Записные книжки и дневники становятся самым ходовым жанром. Неспособность погрузиться в чужую воображаемую жизнь, нежелание перевоплощаться и двигаться вслед за героем от младенчества к дряхлости по страницам пухлого романа привели к прозе двадцатого века, которая попыталась отделаться не только от характера, но и от персонажа. Разбухание придуманной жизни, а потом ее убывание и усадка остались в девятнадцатом веке. Двадцатый век разрушил логические связи романа, его последовательную повествовательность, рационалистический каркас, попытки истолкования мира и какую бы то ни было причинность.

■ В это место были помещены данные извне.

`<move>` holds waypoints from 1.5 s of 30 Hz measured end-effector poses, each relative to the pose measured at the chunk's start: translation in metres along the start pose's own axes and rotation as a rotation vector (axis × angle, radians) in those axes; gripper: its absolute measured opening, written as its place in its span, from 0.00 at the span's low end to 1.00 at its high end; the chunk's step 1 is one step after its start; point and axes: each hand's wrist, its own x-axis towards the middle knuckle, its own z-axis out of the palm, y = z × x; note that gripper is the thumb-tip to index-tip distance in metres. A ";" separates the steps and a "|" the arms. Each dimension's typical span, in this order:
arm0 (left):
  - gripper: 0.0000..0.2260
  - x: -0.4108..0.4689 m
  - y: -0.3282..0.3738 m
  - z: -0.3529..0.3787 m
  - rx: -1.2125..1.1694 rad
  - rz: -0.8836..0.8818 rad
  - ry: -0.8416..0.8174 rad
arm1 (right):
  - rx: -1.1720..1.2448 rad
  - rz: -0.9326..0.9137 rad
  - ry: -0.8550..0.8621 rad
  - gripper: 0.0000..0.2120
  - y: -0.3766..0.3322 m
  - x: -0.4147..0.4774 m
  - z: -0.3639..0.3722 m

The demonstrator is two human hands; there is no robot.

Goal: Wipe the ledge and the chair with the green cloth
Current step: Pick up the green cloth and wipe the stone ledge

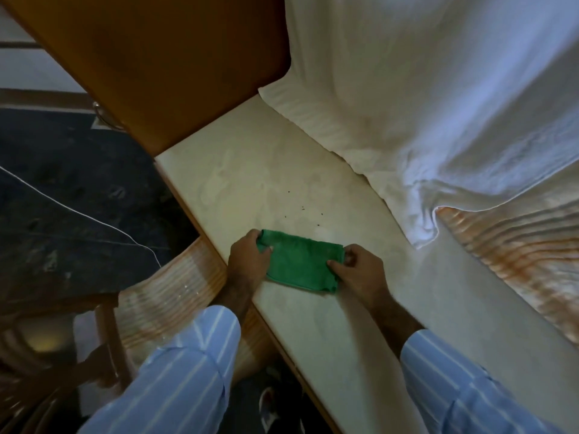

Он занимался сотворением языка, противоположным автоматизму, и как следствие — отсутствием предсказуемости в поведении героев, хоть во многом и унифицированных страхом и тоталитарным давлением, перетиравшим личные свойства человека. Осмысление случайностей жизни приводит к признанию ее абсурдности или к религиозности. Примерно этим занималась Литература на протяжении двадцатого века, с первых строк начиная разговор о главном: метафизике, экзистенции, онтологии. Роман превращается в собрание афоризмов, где афоризм — сжатая метафора, информация и мудрость. Новый жанр предельно сжатой мысли, не нуждающейся в пояснении и иллюстрации. Единственная форма настоящего — камни, образующие холм. Поэтому не удивительно, что к двадцать первому веку мы читаем либо поэзию, где мысль сконцентрирована до предела и привита к образу, либо записные книжки, где пунктиром (но каким жирным!) нам преподносится сразу вывод, исход наблюдения или размышления. Это, по-видимому, связано с дискретностью сознания, не поспевающего за убыстряющимся временем, или с дискретностью самого времени (ведь крушение традиционного романа совпало не только с крушением реальности, но и с открытием Эйнштейном теории относительности). Почти одновременный выход «Дневников» Кафки, записных книжек И. Ильфа и А. Платонова и «Записок и выписок» М. Гаспарова позволяет говорить о популярности нового жанра.
О его торжестве можно судить не по раскупаемости этих изданий, а по тому простому факту, что, если авторы трех первых книг не предполагали делать их достоянием широкой аудитории и рассматривали как «складочно-заготовительные пункты литературного сырья», то М. Гаспаров формально узаконил сей жанр, издав свои записи при жизни, а заодно и довел до крайнего предела постмодернистскую идею текста как набора цитат, честно атрибутировав их. Главный классик обскакал всех постмодернистов, написав книгу о себе и о времени, состоящую почти из одних цитат. Воистину революция в искусстве неизбежно приводит к классицизму. Мы понимаем себя через других, и кто, как не М. Гаспаров, знает, что все уже сказано и сформулировано, и как ученый он не имеет права не сделать ссылку. Существует разница в социальном опыте, но опыт чувств неизменен, и если с вами случалось нечто подобное, значит, это и про вас.
А. Платонов жил в эпоху, когда жанр записок еще не был популярен, и старомодно считал, что «питать читателя сырьем нельзя, это есть признак неуважения к читателю и доказательство собственного высокомерия». Тем не менее перед нами первое полное издание 24 записных книжек и 56 листов записей А. Платонова, подготовленных к печати Н. Корниенко, спасшей для нас от времени (как когда-то спас рукописи Кафки от огня М. Брод) карандашные записи, слепнущие с каждым годом и растворяющиеся в сплошном нрзб. На такое литературное подвижничество до нее были способны только жены и вдовы наших самых любимых писателей. Это безупречная текстологическая работа, свершенная трепетно и смиренно.